(Data excerpt Opens)

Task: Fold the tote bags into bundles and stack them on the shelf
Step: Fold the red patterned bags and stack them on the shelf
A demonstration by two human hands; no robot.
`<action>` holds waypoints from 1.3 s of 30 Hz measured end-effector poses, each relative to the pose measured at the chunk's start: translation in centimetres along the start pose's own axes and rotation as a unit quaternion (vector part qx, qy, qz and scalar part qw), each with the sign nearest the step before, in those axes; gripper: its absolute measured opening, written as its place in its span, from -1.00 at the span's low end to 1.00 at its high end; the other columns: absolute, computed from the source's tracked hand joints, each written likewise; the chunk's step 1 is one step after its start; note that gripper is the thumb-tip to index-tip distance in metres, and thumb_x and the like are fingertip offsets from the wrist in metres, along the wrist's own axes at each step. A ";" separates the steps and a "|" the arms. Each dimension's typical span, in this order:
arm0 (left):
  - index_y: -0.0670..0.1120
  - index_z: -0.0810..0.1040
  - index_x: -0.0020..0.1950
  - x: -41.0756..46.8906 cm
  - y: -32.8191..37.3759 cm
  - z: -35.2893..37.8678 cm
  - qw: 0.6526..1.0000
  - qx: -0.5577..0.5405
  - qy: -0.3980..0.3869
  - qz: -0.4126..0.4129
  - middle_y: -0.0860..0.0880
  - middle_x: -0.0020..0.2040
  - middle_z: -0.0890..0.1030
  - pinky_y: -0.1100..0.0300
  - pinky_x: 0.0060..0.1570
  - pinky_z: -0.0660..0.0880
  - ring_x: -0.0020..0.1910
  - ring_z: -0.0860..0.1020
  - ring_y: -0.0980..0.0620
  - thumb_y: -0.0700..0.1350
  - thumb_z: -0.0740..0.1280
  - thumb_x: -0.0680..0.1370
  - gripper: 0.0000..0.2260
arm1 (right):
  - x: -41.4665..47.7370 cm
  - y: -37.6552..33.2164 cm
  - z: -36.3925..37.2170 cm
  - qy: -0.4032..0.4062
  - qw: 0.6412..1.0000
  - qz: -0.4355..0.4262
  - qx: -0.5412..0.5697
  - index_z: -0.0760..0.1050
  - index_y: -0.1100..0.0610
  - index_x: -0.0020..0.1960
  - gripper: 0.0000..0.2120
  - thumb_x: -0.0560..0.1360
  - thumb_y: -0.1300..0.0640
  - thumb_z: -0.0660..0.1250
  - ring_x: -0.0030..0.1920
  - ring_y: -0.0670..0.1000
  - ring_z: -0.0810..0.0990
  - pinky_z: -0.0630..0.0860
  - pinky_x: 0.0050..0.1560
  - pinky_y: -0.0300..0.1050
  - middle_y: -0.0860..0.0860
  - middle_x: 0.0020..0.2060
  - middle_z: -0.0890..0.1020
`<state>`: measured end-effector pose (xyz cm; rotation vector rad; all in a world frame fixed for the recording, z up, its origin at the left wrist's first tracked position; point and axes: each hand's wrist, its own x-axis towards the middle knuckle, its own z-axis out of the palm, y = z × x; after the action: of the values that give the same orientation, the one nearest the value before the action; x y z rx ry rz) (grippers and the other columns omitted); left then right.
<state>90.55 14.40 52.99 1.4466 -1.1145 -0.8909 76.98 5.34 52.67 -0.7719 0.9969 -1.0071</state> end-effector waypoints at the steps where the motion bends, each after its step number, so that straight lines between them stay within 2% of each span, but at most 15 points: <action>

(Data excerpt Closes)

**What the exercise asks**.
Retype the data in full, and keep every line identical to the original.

**Exercise output**.
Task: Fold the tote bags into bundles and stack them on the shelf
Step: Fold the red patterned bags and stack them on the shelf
A demonstration by two human hands; no robot.
`<action>` holds waypoints from 1.3 s of 30 Hz measured end-effector poses, each relative to the pose measured at the chunk's start: translation in centimetres along the start pose's own axes and rotation as a unit quaternion (vector part qx, qy, qz and scalar part qw), each with the sign nearest the step before, in those axes; gripper: its absolute measured opening, written as its place in its span, from -1.00 at the span's low end to 1.00 at its high end; the other columns: absolute, computed from the source's tracked hand joints, each written likewise; the chunk's step 1 is one step after its start; note that gripper is the thumb-tip to index-tip distance in metres, and thumb_x and the like are fingertip offsets from the wrist in metres, along the wrist's own axes at each step. A ";" separates the steps and a "|" the arms. Each dimension's typical span, in this order:
arm0 (left):
  - index_y: -0.0670..0.1120
  - index_z: -0.0810..0.1040
  - index_x: -0.0020..0.1950
  - x: -41.0756..46.8906 cm
  - y: -32.8191..37.3759 cm
  - z: -35.2893..37.8678 cm
  - qw: 0.6526..1.0000
  - qx: -0.5577..0.5405
  - qy: -0.3980..0.3869
  - qz: -0.4126..0.4129
  - middle_y: -0.0860..0.0880
  - middle_x: -0.0020..0.2040
  - middle_z: -0.0890..0.1030
  - pinky_y: -0.1100..0.0300
  - pinky_x: 0.0060..0.1570
  - pinky_z: -0.0660..0.0880
  - ring_x: -0.0020..0.1910
  - ring_z: -0.0860..0.1020
  - ring_y: -0.0980..0.0620
  - thumb_y: -0.0700..0.1350
  - thumb_z: -0.0740..0.1280
  - thumb_x: -0.0680..0.1370
  - gripper: 0.0000..0.2260
arm1 (right):
  - x: -41.4665..47.7370 cm
  - y: -37.6552..33.2164 cm
  - z: -36.3925..37.2170 cm
  - qy: -0.4032..0.4062
  - qw: 0.6412..1.0000
  - qz: -0.4355..0.4262
  - qx: -0.5412..0.5697
  - index_z: -0.0760..0.1050
  - index_y: -0.1100..0.0610
  - index_x: -0.0020..0.1960
  - gripper: 0.0000..0.2120
  - thumb_x: -0.0560..0.1360
  - thumb_y: -0.1300..0.0640
  - thumb_z: -0.0660..0.1250
  - ring_x: -0.0030..0.1920
  - ring_y: -0.0670..0.1000
  - ring_z: -0.0810..0.0990
  - pinky_z: -0.0630..0.0860
  - pinky_x: 0.0050..0.1560
  - pinky_y: -0.0300..0.1050
  - middle_y: -0.0860..0.0860
  - middle_x: 0.0020..0.2060
  - middle_z: -0.0890..0.1020
`<state>`: measured end-effector pose (xyz cm; rotation vector rad; all in a world frame fixed for the recording, z up, its origin at the left wrist's first tracked position; point and axes: each hand's wrist, its own x-axis towards the middle knuckle, its own z-axis out of the palm, y = z × x; after the action: of the values that give the same orientation, the one nearest the value before the action; x y z rx ry rz) (grippers and the other columns omitted); left then right.
<state>90.55 14.40 52.99 1.4466 -1.1145 -0.8909 76.98 5.34 52.67 -0.7719 0.9969 -1.0071</state> end-effector waypoints at the steps where the motion bends, each after its step number, so that straight lines between them stay within 2% of each span, but at most 15 points: <action>

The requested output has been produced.